This module implements Markov Chain Monte Carlo (MCMC) algorithms which are used to sample from a target density. All samplers operates on log-densities instead of densities both for efficiency and numerical stability reasons.
Implements the No-U-Turn Sampler (NUTS) of Hoffman&Gelman[13]. This is an adaptive MCMC algorithm which belongs to the class of Hamiltonian Monte Carlo (HMC) samplers. As such the gradient of the log-density is required to carry out the simulation. The sci.diff module allows for the gradient to be automatically computed without approximations with minimal user effort.

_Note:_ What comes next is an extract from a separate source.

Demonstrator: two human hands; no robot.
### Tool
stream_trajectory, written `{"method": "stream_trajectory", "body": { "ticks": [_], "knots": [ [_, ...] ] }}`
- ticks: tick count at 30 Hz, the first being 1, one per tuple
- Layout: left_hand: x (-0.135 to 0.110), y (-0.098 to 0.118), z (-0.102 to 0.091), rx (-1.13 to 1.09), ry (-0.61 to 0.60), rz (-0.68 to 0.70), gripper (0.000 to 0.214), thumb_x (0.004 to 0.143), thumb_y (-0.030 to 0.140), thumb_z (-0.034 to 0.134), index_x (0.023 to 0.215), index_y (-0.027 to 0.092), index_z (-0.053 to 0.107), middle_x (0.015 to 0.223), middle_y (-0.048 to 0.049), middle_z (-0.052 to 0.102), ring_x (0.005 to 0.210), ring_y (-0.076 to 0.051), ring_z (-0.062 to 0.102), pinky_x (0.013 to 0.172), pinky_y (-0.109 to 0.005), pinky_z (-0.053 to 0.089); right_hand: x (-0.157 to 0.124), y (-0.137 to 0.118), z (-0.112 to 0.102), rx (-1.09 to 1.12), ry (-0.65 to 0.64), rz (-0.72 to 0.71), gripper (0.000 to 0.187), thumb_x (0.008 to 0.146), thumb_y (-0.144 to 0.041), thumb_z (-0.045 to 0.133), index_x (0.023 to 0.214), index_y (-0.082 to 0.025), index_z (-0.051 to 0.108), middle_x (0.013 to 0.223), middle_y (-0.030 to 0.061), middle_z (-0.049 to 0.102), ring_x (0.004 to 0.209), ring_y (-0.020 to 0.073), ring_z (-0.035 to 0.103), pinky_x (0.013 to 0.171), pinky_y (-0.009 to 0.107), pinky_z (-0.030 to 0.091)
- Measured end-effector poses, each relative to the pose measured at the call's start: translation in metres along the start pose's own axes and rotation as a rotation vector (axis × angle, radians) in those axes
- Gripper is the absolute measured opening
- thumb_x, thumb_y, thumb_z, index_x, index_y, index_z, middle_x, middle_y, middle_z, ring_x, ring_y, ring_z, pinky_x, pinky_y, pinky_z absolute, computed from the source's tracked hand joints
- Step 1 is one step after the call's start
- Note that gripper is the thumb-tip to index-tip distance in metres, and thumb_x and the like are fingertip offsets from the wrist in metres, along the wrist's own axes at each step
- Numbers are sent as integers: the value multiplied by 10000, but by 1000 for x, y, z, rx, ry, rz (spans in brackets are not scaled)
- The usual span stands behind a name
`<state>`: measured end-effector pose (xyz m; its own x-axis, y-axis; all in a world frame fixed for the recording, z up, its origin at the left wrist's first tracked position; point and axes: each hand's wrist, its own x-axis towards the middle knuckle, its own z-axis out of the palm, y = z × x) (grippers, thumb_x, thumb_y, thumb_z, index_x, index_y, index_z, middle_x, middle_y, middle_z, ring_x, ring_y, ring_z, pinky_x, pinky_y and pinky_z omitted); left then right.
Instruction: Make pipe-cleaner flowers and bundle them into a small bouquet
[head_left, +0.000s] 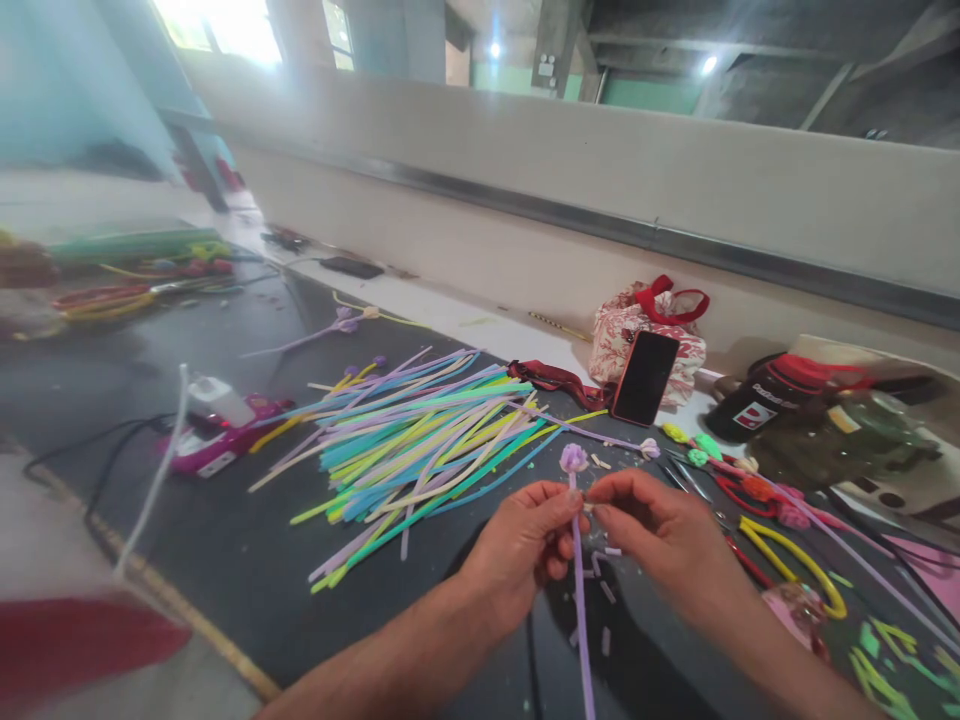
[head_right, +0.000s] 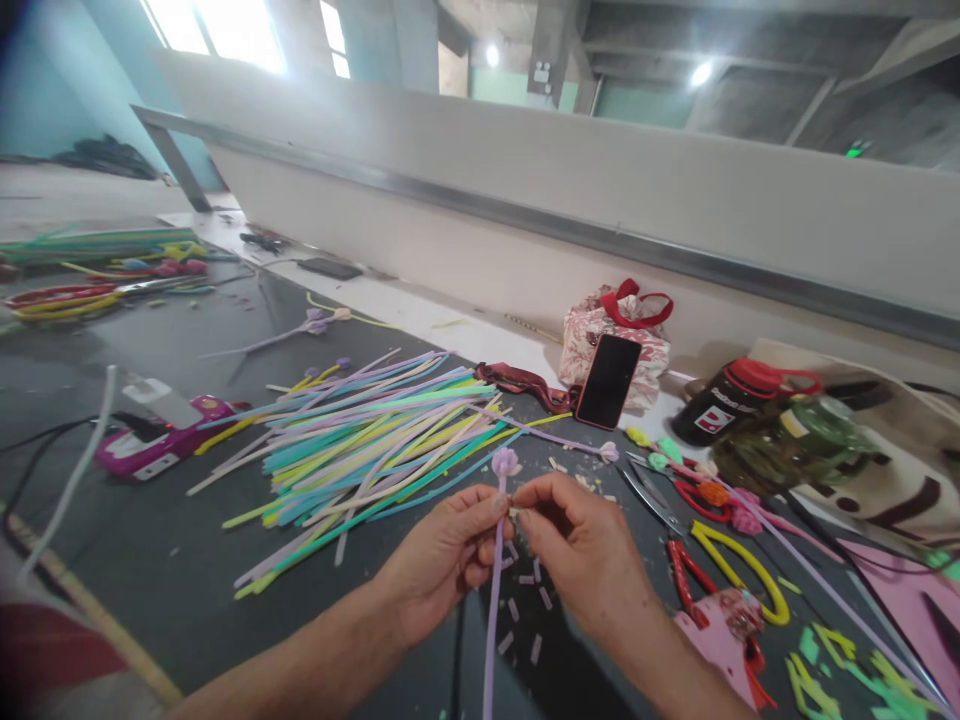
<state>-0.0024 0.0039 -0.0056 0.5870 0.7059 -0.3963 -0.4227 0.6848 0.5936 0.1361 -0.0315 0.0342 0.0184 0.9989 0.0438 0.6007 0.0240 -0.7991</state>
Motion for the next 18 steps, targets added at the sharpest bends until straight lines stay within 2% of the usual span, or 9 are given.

The algorithm is implemented according to the paper mentioned above but additionally a diagonal (or optionally dense) mass matrix is estimated during the adaptation phase to improve the performance of the sampler. Similar improvements have been implemented in the Stan Project implementation of NUTS.
The argument rng
is a prng object, the function f(x, grad)
sets grad
to the gradient of the
log-density at x
and returns the value of the log-density at x
. Both x
and grad
must have the same length of
theta0
which is the starting value of the Markov Chain (adaptation phase). The log-density must evaluate to a finite value at theta0
. The
argument options
is a table and the algorithm makes use of the following string keys (defaults in square brackets):
Key | Description |
---|---|
stopadapt | [1024] number of adaptation samples, 0 or power of 2 >= 64 |
stop | number of samples or function(theta) |
olstat | on-line statistical estimators |
mass | ["diagonal"] can be "diagonal" or "dense" |
eps | [rough guess] initial value for eps |
cov | [nil] initial covariance: densemass^-1 (matrix) |
var | [nil] initial variance: diagonalmass^-1 (vector) |
delta | [0.8] for adaptation algorithm, see NUTS paper |
gamma | [0.05] for adaptation algorithm, see NUTS paper |
t0 | [10] for adaptation algorithm, see NUTS paper |
k | [0.75] for adaptation algorithm, see NUTS paper |
dlmax | [1000] to cap tree growth, see deltamax in NUTS paper |
The Markov Chain is started at theta0
and the adaptation takes place for the first stopadapt
samples (stopadadapt
may be
0
). Then the parameters determining the evolution of the Markov Chain are fixed and the sampling phase follows. If stop
is a number then
stop
samples are drawn from the chain. If stop
is a function, each drawn sample is passed to stop
and the algorithm terminates
when stop
evaluates to true
. In any case olstat:push(theta)
is called for every drawn sample theta
(samples from the
adaptation phase are excluded). Using the on-line statistical accumulators of sci.stat
allows to estimate statistics of the target distribution. When the
algorithm terminates it returns: the last drawn sample, the adapted eps and the adapted inverse mass (variance vector if the mass is diagonal or covariance matrix if
the mass is dense). Notice that this information allows to re-start the chain if so desired by passing these returned values in the options
argument and
setting stopadapt
to 0
.
The mass
option determines whether the algorithm uses a diagonal or dense mass matrix for the Hamiltonian dynamics. The eps
option allows to
provide an initial guess for the discretization step (otherwise a reasonable value is automatically determined). The options cov
and
var
allows to specify an initial estimates for the mass matrix which is otherwise set equal to the identity matrix. We refer to the NUTS paper for the
remaining options, the default values are perfectly adequate in most cases.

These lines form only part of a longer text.